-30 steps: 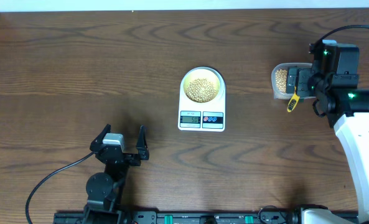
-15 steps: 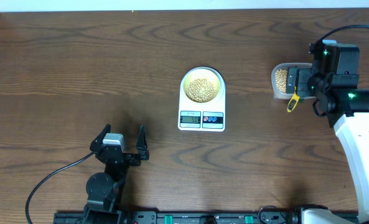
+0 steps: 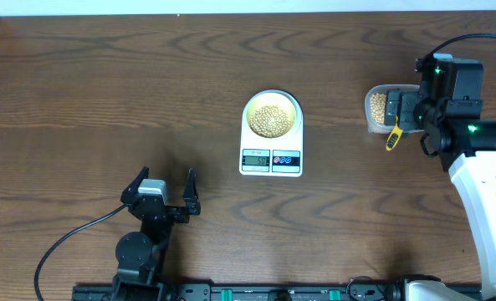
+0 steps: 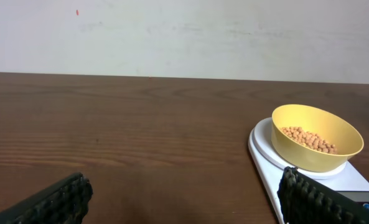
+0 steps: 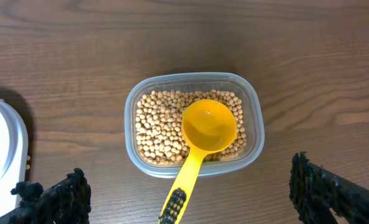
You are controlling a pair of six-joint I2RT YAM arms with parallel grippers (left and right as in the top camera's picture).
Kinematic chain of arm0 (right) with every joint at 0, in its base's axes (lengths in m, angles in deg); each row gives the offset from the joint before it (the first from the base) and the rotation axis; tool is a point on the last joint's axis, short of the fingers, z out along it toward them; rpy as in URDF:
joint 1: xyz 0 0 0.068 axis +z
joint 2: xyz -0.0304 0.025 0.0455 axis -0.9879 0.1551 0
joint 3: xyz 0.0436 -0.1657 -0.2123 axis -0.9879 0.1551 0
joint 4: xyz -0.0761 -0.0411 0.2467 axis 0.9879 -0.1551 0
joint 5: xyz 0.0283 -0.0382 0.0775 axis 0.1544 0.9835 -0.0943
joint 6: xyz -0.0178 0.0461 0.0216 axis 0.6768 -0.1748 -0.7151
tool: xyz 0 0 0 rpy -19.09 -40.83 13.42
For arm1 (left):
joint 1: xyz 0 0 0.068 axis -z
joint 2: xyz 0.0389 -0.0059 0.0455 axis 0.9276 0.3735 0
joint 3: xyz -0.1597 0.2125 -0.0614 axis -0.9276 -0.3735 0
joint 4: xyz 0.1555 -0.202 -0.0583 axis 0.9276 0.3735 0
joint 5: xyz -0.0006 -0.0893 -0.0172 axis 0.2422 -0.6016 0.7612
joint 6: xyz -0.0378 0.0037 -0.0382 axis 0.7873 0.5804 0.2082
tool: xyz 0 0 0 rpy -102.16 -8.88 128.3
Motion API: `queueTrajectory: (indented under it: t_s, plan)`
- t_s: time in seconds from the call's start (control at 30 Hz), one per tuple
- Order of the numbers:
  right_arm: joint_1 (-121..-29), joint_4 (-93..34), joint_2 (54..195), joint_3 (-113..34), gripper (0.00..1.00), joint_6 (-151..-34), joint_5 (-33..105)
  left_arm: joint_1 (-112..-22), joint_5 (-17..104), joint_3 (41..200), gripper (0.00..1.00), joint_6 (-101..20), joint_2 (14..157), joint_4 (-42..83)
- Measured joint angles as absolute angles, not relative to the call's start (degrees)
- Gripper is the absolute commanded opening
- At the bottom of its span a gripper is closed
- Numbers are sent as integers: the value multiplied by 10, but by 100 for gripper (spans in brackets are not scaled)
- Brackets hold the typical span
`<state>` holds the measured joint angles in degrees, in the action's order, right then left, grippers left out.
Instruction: Scoop item into bowl and weigh 50g on scale
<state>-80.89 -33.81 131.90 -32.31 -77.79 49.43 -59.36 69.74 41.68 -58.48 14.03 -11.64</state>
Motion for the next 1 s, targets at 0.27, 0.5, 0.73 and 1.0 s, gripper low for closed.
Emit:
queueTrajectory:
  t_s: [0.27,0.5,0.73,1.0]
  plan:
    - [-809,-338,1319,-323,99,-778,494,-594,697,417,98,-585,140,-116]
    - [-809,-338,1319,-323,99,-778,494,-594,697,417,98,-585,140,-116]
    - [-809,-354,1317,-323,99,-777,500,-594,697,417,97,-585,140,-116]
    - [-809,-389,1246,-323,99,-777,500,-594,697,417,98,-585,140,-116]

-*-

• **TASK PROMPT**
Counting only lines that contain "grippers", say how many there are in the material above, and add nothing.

• **TASK ANSWER**
2